> [Instructions for the task] From the first line of the entries below to the line with "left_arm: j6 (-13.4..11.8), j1", give each line again exactly.

━━━ Study material

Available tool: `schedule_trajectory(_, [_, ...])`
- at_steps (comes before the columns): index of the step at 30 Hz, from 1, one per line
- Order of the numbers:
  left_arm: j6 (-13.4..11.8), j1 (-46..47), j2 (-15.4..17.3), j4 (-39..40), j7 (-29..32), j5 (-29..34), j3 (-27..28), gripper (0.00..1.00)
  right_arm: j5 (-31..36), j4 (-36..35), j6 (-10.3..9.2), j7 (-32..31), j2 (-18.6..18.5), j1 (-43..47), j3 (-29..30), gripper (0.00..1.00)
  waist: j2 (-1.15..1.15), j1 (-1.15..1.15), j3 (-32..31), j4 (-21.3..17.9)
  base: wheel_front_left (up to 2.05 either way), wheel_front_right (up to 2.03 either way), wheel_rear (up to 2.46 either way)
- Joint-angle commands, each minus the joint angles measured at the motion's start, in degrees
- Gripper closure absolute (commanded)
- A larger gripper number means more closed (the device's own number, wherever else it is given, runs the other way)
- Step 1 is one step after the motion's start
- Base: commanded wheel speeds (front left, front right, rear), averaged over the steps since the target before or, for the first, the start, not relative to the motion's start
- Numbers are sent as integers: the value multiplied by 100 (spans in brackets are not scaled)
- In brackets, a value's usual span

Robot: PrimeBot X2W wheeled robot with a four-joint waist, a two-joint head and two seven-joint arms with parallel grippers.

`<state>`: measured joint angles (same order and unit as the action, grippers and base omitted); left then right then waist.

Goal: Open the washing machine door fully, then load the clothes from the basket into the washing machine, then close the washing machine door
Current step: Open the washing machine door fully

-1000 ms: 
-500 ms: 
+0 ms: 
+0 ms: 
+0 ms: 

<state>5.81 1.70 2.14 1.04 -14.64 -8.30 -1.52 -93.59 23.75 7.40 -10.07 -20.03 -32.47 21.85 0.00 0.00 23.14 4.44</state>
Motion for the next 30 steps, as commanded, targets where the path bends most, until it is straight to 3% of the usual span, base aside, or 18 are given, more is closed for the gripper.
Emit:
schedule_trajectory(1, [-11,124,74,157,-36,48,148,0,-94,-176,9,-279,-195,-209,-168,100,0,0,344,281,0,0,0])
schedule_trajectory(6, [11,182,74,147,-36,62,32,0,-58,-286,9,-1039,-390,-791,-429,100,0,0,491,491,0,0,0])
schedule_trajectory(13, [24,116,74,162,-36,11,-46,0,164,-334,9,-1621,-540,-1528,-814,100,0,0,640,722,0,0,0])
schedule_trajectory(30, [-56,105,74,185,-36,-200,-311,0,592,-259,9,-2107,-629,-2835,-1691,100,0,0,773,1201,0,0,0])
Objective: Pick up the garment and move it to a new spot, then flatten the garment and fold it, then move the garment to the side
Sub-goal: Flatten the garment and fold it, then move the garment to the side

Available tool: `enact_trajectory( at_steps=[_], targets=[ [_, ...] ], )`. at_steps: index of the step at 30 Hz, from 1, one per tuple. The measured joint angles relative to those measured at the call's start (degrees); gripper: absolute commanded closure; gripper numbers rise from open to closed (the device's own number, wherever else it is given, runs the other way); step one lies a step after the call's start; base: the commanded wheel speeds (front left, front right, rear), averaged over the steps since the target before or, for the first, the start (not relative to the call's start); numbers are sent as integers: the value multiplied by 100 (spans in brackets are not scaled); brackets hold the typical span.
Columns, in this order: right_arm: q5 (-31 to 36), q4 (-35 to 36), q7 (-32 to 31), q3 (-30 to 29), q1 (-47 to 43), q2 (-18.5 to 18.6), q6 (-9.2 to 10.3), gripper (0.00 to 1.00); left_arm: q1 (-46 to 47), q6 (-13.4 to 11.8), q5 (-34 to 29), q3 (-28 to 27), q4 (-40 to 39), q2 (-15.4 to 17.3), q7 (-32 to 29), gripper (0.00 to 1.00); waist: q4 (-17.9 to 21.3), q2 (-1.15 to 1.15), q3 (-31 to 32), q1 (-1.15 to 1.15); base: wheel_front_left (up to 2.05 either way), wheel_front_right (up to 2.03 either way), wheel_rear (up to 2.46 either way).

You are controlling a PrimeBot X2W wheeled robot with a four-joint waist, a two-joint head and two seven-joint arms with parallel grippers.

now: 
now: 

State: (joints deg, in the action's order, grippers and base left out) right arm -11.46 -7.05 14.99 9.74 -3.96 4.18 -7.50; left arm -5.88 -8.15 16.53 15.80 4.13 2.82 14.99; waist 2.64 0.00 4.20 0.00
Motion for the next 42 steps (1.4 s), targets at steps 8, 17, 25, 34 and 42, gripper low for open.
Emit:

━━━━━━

> [Exercise output]
Available tool: `schedule_trajectory(_, [_, ...])`
- at_steps (comes before the columns): index of the step at 30 Hz, from 1, one per line
- Order of the numbers:
  left_arm: j6 (-13.4..11.8), j1 (-46..47), j2 (-15.4..17.3), j4 (-39..40), j7 (-29..32), j5 (-29..34), j3 (-27..28), gripper (0.00..1.00)

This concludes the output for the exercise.